Start of Block

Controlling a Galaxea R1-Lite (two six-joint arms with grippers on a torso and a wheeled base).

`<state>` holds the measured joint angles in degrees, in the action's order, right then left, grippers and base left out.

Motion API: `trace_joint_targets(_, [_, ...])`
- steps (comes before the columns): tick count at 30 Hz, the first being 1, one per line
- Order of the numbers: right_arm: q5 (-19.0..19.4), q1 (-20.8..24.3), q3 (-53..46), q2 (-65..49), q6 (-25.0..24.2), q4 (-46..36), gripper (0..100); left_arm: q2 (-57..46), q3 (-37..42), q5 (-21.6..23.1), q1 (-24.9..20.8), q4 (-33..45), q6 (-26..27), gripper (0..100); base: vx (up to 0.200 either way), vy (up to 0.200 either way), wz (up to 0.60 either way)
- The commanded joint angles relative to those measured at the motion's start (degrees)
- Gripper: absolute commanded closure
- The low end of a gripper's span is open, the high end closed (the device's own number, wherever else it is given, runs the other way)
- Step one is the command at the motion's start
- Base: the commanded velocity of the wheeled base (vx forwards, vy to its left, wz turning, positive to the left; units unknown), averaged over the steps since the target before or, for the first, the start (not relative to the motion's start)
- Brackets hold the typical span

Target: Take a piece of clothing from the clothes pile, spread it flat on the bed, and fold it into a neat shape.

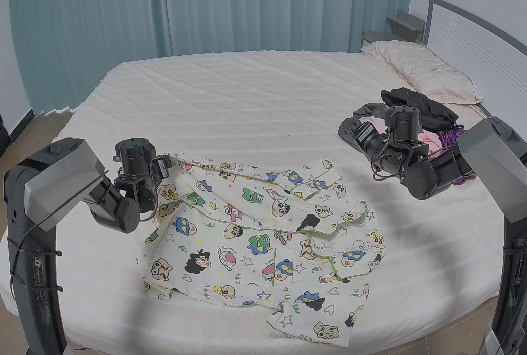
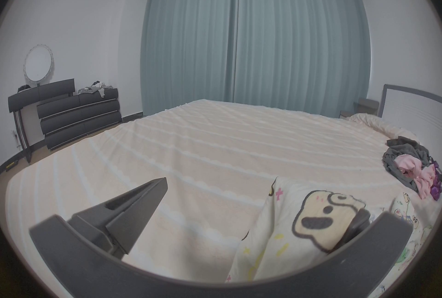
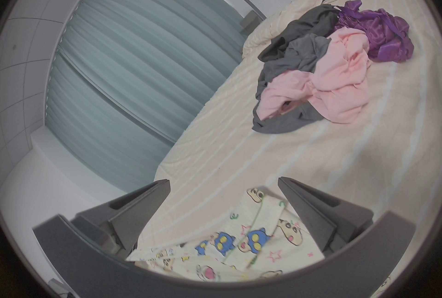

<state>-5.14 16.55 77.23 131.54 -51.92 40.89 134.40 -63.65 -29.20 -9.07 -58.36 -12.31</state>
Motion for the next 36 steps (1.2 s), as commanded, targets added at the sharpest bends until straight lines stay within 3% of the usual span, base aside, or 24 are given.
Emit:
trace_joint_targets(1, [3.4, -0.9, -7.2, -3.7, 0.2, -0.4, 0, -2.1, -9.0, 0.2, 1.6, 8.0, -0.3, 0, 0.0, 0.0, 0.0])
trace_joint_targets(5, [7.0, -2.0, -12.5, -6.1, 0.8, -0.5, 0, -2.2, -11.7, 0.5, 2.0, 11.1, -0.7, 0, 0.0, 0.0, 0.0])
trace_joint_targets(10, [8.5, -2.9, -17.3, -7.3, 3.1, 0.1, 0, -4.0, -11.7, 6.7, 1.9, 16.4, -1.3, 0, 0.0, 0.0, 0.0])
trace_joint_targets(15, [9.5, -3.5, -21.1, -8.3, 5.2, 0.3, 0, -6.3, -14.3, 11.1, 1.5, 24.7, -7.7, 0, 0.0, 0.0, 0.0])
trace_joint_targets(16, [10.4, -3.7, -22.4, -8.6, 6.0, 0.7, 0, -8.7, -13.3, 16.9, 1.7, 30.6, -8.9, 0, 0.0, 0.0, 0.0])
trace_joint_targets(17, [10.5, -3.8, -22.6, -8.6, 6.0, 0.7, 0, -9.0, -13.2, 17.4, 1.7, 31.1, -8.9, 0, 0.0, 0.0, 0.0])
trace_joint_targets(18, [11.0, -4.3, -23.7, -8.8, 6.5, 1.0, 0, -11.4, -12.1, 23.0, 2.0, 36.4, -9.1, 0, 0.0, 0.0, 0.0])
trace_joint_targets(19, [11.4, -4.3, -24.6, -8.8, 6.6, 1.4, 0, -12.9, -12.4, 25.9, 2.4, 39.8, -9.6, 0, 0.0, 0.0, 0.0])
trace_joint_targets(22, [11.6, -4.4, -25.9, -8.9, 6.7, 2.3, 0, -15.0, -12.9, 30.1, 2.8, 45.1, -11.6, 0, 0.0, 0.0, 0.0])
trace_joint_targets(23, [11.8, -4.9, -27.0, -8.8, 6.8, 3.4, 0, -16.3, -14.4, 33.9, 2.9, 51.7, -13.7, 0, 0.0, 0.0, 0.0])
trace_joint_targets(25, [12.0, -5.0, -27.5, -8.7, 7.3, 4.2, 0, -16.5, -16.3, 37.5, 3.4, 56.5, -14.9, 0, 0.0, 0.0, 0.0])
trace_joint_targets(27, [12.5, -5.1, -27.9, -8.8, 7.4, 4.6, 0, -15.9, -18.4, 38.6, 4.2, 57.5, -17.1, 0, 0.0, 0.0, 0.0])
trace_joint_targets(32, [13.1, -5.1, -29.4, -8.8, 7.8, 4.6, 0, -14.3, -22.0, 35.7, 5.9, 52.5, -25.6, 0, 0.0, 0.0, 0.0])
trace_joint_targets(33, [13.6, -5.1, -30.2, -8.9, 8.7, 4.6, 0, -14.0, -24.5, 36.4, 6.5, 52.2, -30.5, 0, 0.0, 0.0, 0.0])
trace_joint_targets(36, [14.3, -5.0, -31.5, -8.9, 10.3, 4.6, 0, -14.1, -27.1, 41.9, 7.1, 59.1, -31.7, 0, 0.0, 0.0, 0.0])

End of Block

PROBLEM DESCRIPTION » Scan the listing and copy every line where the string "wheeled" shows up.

REPLY TO THE TASK »
Controlling a Galaxea R1-Lite (two six-joint arms with grippers on a torso and a wheeled base).
- Base: the commanded velocity of the wheeled base (vx forwards, vy to its left, wz turning, positive to the left; units unknown), averaged over the steps since the target before or, for the first, the start (not relative to the motion's start)

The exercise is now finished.